Of course, we'd normally want to provide a safe interface to this unsafe operation, something like:

use std::convert::{TryFrom, TryInto};

#[allow(dead_code)]
enum Drink {
    Water,
    Soda,
    Juice,
}

impl TryFrom<i32> for Drink {
    type Error = &'static str;

    fn try_from(x: i32) -> Result<Self, Self::Error> {
        match x {
            0..=2 => Ok(unsafe { std::mem::transmute(x as u8) }),
            _ => Err("invalid Drink value"),
        }
    }
}

fn main() {
    let juice_from_binary_format: i32 = 2;
    let val: Drink = juice_from_binary_format.try_into().unwrap();
    print_drink(&val);

    let invalid_value: i32 = 4;
    let val: Drink = invalid_value.try_into().unwrap();
    print_drink(&val);
}
$ cargo run -q
it's juice!
thread 'main' panicked at 'called `Result::unwrap()` on an `Err` value: "invalid Drink value"', src/main.rs:27:22
note: run with `RUST_BACKTRACE=1` environment variable to display a backtrace

And the fun doesn't stop there.

Remember when we printed the size of our enum? Let's refresh our memory:

use std::mem::size_of;

#[allow(dead_code)]
enum Drink {
    Water,
    Soda,
    Juice,
}

fn main() {
    dbg!(size_of::<Drink>());
}
$ cargo run -q
[src/main.rs:11] size_of::<Drink>() = 1

The unit here is "bytes", so our enum is one byte.

Let's compare with C:

#include <stdio.h>

typedef enum Drink {
    Drink_Water,
    Drink_Soda,
    Drink_Juice,
} Drink;

int main() {
    printf("sizeof(Drink) = %ld\n", sizeof(Drink));
}
$ clang -Wall main.c -o main && ./main
sizeof(Drink) = 4

That enum is four bytes. So, right now, we could say that our Rust enum is "sorta like" an u8 (unsigned integer, 0..256) and our C enum is "sorta like" an u32 (unsigned integer, 0..4_294_967_296).
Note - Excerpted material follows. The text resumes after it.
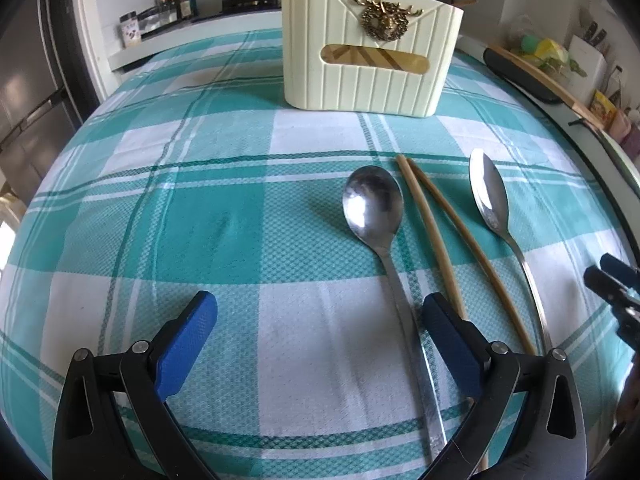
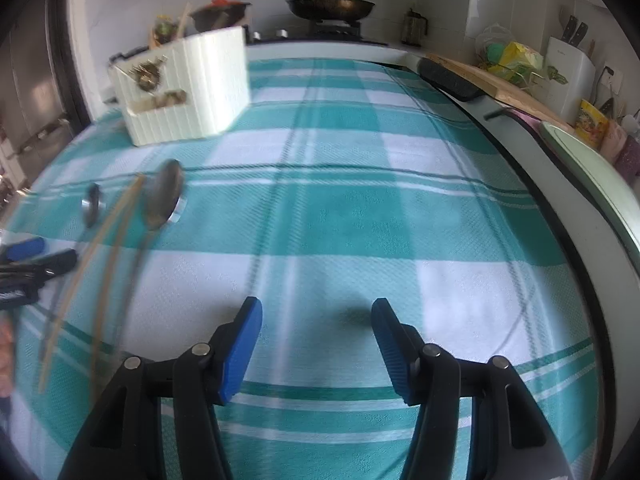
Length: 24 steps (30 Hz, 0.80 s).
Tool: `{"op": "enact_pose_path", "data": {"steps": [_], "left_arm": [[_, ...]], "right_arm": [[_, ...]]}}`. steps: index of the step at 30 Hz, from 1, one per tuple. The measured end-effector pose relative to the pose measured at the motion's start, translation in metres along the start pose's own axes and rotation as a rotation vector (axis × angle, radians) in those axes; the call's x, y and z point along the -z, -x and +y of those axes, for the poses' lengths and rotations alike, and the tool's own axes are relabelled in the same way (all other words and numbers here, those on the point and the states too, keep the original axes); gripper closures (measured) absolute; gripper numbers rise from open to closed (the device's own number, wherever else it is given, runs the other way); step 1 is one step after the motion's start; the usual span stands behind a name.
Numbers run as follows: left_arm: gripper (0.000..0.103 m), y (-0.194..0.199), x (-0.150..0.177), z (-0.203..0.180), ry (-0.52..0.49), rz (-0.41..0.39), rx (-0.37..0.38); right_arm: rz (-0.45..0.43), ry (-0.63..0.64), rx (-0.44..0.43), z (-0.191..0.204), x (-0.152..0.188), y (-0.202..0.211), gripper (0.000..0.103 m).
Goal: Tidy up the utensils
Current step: 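Lower the right tool onto a metal spoon handle and close it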
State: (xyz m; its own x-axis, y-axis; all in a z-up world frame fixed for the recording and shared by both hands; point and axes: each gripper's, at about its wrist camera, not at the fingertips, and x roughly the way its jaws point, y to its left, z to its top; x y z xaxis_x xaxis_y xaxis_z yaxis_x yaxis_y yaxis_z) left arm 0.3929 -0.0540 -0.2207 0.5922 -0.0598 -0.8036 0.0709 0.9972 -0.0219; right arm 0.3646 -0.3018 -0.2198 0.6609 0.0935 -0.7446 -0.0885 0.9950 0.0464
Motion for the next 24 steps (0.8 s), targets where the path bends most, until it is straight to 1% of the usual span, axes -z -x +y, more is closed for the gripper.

What would happen if our Rust enum had more than 256 variants?

use std::mem::size_of;

#[allow(dead_code)]
enum Drink {
    Variant0,
    Variant1,
    Variant2,
    Variant3,
    Variant4,
    // (etc.)
    Variant252,
    Variant253,
    Variant254,
    Variant255,
    Variant256,
}

fn main() {
    dbg!(size_of::<Drink>());
}
Cool bear

Wait, isn't that just 256 variants?

Anyway, what's the size of our Drink enum now?

$ cargo run -q
[src/main.rs:265] size_of::<Drink>() = 2

Two bytes! "Sorta like" an u16.

Of course "sorta like" is not the technical term - the technical term is a "representation". A Rust enum is an abstraction over a specific integer type.

Let's go back to our original Drink enum:

On a conceptual level, there's only three meaningful values for Drink, but the representation, an u8, can hold 256 different values. That's why you can always turn a Drink into an u8, but turning an u8 into a Drink is a fallible operation.

Cool bear

Hence using the TryFrom/TryInto traits rather than From and Into!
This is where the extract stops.